Ananyev, Konstantin konstantin.ananyev at intel.com
Fri Oct 9 18:51:53 CEST 2020


> On 09-Oct-20 5:38 PM, Ananyev, Konstantin wrote:
> >> Add a simple on/off switch that will enable saving power when no
> >> packets are arriving. It is based on counting the number of empty
> >> polls and, when the number reaches a certain threshold, entering an
> >> architecture-defined optimized power state that will either wait
> >> until a TSC timestamp expires, or when packets arrive.
> >>
> >> This API support 1 port to multiple core use case.
> >>
> >> This design leverage RX Callback mechnaism which allow three
> >> different power management methodology co exist.
> >>
> >> 1. umwait/umonitor:
> >>
> >>     The TSC timestamp is automatically calculated using current
> >>     link speed and RX descriptor ring size, such that the sleep
> >>     time is not longer than it would take for a NIC to fill its
> >>     entire RX descriptor ring.
> >>
> >> 2. Pause instruction
> >>
> >>     Instead of move the core into deeper C state, this lightweight
> >>     method use Pause instruction to relief the processor from
> >>     busy polling.
> >>
> >> 3. Frequency Scaling
> >>     Reuse exist rte power library to scale up/down core frequency
> >>     depend on traffic volume.
> >>
> >> Signed-off-by: Liang Ma <liang.j.ma at intel.com>
> >> Signed-off-by: Anatoly Burakov <anatoly.burakov at intel.com>
> >> ---
> >>   lib/librte_power/meson.build           |   5 +-
> >>   lib/librte_power/pmd_mgmt.h            |  49 ++++++
> >>   lib/librte_power/rte_power_pmd_mgmt.c  | 208 +++++++++++++++++++++++++
> >>   lib/librte_power/rte_power_pmd_mgmt.h  |  88 +++++++++++
> >>   lib/librte_power/rte_power_version.map |   4 +
> >>   5 files changed, 352 insertions(+), 2 deletions(-)

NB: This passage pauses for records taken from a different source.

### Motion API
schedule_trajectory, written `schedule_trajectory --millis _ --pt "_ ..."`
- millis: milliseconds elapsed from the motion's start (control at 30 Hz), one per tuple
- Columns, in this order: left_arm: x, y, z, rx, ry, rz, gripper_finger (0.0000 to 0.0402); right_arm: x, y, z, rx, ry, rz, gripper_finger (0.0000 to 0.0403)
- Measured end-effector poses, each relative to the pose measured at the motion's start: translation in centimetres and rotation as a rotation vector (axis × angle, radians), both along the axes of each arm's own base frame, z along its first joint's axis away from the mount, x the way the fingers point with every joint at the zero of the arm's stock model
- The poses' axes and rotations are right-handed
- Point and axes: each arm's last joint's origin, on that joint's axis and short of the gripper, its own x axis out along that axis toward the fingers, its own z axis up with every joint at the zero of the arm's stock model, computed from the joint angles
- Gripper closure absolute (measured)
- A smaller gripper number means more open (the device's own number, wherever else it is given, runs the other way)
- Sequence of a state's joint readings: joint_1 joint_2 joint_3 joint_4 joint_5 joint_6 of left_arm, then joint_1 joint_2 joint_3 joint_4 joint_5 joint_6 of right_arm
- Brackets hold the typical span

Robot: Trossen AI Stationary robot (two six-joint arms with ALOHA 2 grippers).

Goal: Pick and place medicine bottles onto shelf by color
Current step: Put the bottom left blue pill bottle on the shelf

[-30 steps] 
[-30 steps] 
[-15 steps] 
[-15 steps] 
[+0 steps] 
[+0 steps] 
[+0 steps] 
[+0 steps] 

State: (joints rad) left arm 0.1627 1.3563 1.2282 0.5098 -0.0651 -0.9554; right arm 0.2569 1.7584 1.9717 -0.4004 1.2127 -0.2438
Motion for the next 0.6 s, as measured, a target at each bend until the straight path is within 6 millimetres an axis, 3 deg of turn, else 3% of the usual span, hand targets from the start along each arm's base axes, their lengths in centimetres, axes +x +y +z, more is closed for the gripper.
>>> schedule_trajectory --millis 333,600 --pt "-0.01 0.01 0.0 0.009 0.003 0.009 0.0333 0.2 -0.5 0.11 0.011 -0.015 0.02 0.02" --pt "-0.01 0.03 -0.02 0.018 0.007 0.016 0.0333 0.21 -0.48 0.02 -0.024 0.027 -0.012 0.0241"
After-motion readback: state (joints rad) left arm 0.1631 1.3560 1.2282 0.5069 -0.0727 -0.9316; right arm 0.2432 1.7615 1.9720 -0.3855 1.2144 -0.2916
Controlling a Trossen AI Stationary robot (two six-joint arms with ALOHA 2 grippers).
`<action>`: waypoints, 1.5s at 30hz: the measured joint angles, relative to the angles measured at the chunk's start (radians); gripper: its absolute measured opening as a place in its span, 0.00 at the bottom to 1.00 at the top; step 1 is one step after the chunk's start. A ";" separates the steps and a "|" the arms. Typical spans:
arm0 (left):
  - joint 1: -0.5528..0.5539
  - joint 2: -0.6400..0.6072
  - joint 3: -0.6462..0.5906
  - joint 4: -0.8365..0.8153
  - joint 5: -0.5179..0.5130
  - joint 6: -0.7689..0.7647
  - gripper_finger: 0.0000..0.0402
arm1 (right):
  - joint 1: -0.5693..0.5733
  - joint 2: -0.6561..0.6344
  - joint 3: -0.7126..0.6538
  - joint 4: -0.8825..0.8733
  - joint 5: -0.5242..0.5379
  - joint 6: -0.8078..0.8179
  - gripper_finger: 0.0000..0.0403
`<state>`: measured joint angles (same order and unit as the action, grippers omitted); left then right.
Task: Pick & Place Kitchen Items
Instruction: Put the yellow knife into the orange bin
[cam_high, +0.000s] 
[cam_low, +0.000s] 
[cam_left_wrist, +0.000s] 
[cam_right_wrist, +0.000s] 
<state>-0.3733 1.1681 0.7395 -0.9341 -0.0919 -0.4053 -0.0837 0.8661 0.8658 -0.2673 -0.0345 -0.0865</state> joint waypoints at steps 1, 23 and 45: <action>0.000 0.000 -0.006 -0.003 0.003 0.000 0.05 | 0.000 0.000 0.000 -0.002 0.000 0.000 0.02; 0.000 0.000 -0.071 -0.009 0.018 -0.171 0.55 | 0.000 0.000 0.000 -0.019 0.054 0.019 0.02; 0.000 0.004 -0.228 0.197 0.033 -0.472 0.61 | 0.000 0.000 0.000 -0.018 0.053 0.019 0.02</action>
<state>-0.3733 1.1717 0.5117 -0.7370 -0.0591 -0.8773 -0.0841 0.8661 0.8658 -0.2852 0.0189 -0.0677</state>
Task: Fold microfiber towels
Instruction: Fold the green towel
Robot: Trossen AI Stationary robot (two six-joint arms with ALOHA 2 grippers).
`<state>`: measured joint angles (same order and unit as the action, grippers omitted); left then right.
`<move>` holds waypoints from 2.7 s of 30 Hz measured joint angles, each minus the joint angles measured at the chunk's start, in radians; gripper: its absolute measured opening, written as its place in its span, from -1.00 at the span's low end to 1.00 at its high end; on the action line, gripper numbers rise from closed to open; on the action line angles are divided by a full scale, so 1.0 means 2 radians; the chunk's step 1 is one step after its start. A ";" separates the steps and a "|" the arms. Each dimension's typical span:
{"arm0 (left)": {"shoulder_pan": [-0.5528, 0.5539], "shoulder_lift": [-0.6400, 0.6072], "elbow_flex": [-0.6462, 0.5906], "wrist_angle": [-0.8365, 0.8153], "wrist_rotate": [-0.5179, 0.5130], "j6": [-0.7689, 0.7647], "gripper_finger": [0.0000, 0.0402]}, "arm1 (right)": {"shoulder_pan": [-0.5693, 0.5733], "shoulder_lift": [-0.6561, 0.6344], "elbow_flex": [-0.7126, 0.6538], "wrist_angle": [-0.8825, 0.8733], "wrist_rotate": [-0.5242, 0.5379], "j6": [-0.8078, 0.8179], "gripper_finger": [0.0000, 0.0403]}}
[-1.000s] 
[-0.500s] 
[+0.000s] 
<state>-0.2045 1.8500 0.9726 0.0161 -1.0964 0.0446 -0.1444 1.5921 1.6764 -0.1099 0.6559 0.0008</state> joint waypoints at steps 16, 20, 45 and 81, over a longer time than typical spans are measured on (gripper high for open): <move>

> >>   create mode 100644 lib/librte_power/pmd_mgmt.h
> >>   create mode 100644 lib/librte_power/rte_power_pmd_mgmt.c
> >>   create mode 100644 lib/librte_power/rte_power_pmd_mgmt.h
> >>
> >> diff --git a/lib/librte_power/meson.build b/lib/librte_power/meson.build
> >> index 78c031c943..cc3c7a8646 100644
> >> --- a/lib/librte_power/meson.build
> >> +++ b/lib/librte_power/meson.build
> >> @@ -9,6 +9,7 @@ sources = files('rte_power.c', 'power_acpi_cpufreq.c',
> >>   'power_kvm_vm.c', 'guest_channel.c',
> >>   'rte_power_empty_poll.c',
> >>   'power_pstate_cpufreq.c',
> >> +'rte_power_pmd_mgmt.c',
> >>   'power_common.c')
> >> -headers = files('rte_power.h','rte_power_empty_poll.h')
> >> -deps += ['timer']
> >> +headers = files('rte_power.h','rte_power_empty_poll.h','rte_power_pmd_mgmt.h')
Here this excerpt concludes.